→ DATASET EXCERPTS:
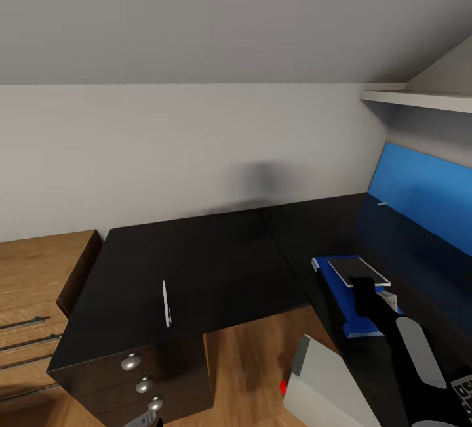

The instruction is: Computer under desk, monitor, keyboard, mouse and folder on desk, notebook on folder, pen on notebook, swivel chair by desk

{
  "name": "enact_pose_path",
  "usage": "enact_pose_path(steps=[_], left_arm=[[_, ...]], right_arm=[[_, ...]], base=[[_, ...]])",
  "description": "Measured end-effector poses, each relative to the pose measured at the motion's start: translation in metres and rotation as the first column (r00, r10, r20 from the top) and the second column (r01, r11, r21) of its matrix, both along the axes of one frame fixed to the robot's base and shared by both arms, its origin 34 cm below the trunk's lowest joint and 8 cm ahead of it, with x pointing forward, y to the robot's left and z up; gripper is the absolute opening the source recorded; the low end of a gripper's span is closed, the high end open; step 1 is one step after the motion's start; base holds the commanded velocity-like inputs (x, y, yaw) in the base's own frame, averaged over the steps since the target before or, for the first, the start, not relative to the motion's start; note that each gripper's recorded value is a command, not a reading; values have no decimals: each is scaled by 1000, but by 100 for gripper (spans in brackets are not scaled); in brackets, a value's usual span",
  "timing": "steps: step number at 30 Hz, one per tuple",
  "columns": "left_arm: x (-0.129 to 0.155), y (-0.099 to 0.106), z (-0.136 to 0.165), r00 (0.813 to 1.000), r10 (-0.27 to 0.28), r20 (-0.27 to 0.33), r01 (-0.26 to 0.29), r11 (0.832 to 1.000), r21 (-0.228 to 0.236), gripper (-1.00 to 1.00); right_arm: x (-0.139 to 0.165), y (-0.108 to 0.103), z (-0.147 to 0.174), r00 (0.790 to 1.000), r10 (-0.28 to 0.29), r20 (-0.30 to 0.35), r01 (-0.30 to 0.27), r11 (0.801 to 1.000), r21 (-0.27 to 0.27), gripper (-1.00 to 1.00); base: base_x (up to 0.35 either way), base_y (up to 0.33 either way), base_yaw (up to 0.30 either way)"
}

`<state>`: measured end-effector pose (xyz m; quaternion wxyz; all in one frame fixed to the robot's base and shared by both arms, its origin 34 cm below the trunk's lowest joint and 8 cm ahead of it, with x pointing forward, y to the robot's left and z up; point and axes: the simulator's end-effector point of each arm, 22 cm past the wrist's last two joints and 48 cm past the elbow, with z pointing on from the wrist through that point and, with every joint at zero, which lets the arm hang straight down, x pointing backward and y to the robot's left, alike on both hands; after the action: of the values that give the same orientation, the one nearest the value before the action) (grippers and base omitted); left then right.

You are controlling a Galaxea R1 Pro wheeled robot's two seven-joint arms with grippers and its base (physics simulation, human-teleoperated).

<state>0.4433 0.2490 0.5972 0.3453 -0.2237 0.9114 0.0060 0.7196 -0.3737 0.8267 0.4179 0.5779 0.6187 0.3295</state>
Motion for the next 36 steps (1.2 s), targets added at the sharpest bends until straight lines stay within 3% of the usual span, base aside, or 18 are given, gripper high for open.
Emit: enact_pose_path(steps=[7,8,36], left_arm=[[0,0,0,1000,0,1,0,1000,0,100],[0,0,0,1000,0,1,0,1000,0,100],[0,0,0,1000,0,2,0,1000,1,100]], right_arm=[[0,0,0,1000,0,0,0,1000,0,-100],[0,0,0,1000,0,0,0,1000,-1,100],[-1,1,-2,1000,7,-7,-7,1000,-6,100]], base=[[0,0,0],[0,0,0],[-33,-35,0]])
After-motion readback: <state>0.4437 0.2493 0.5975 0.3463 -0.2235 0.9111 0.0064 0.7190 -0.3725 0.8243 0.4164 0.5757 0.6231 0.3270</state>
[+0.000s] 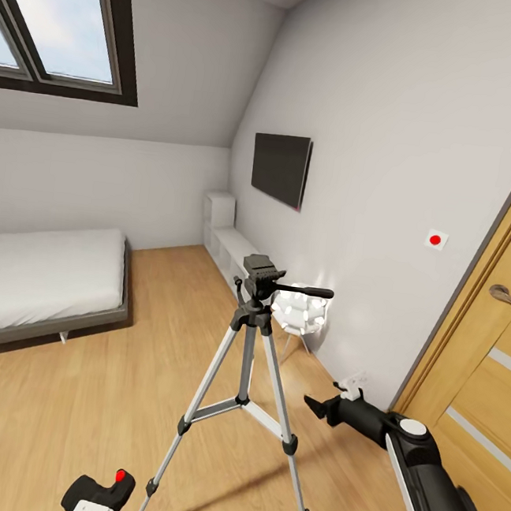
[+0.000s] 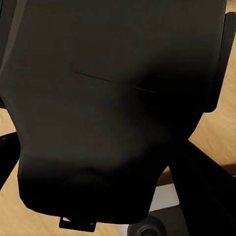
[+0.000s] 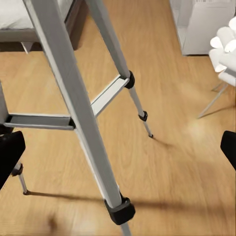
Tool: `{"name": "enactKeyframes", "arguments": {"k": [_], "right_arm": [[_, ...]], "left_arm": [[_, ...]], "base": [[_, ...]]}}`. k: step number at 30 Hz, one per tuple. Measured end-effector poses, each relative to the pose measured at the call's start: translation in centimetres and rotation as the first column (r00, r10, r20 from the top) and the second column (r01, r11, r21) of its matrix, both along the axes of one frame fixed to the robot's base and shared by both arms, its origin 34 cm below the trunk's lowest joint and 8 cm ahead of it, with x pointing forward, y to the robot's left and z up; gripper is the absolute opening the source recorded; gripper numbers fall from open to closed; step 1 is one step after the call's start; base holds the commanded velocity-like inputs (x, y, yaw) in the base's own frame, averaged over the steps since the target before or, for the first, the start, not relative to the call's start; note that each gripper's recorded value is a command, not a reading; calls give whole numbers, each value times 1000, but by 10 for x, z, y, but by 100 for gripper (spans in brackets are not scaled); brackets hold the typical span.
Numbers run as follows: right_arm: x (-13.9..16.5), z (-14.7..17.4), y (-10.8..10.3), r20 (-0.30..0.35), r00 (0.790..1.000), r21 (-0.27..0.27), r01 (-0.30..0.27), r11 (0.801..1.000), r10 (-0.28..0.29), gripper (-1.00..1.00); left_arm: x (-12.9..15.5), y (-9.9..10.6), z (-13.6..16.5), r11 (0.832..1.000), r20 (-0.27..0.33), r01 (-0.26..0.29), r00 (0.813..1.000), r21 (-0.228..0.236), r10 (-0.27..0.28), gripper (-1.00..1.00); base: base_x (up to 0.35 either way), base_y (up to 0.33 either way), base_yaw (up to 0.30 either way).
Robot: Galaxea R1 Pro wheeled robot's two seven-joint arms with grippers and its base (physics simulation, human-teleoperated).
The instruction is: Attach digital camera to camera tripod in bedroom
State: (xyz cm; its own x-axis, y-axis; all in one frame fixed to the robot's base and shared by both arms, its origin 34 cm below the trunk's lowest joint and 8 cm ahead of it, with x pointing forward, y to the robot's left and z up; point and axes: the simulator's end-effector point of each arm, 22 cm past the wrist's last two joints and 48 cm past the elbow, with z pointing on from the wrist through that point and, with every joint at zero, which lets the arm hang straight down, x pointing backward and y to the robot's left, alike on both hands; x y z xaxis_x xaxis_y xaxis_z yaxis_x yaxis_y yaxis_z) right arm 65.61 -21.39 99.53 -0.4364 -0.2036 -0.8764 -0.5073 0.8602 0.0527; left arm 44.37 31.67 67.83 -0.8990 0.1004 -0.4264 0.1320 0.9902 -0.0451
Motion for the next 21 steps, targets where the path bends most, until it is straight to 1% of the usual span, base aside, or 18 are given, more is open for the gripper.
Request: {"name": "enactKeyframes", "arguments": {"k": [5,11,17,20,21], "right_arm": [[-3,20,16,27,998,17,-59,998,58,100],[-7,32,24,23,996,32,-83,996,83,100],[-8,37,29,24,996,40,-92,995,91,100],[-9,36,34,21,995,45,-102,994,102,100],[-11,35,41,18,993,44,-117,992,117,100]], "left_arm": [[0,-2,0,1000,1,1,1000,-2,-1,-100],[0,-2,0,1000,0,1,1000,-2,-1,-100],[0,-2,0,1000,0,1,1000,-2,-1,-100],[0,-2,0,1000,0,1,1000,-2,-1,-100],[0,-2,0,1000,0,0,1000,-2,0,-100]], "base": [[0,0,0],[0,0,0],[0,0,0],[0,0,0],[0,0,0]]}}
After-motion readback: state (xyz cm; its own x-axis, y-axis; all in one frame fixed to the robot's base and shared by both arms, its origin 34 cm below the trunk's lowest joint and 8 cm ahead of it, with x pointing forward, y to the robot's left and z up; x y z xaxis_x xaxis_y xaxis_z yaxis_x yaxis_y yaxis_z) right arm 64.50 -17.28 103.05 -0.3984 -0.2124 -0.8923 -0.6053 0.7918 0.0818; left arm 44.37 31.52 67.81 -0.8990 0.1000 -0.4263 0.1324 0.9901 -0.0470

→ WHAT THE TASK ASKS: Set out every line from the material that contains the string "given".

→ ANSWER TO THIS EXERCISE:
Motion for the next 36 steps (1.2 s), targets added at the sharpest bends until straight lines stay within 3% of the usual span, base aside, or 18 are given, gripper high for open.
Motion for the next 21 steps, targets where the path bends most, until it is straight to 1% of the usual span, base aside, or 18 are given, more is open for the gripper.

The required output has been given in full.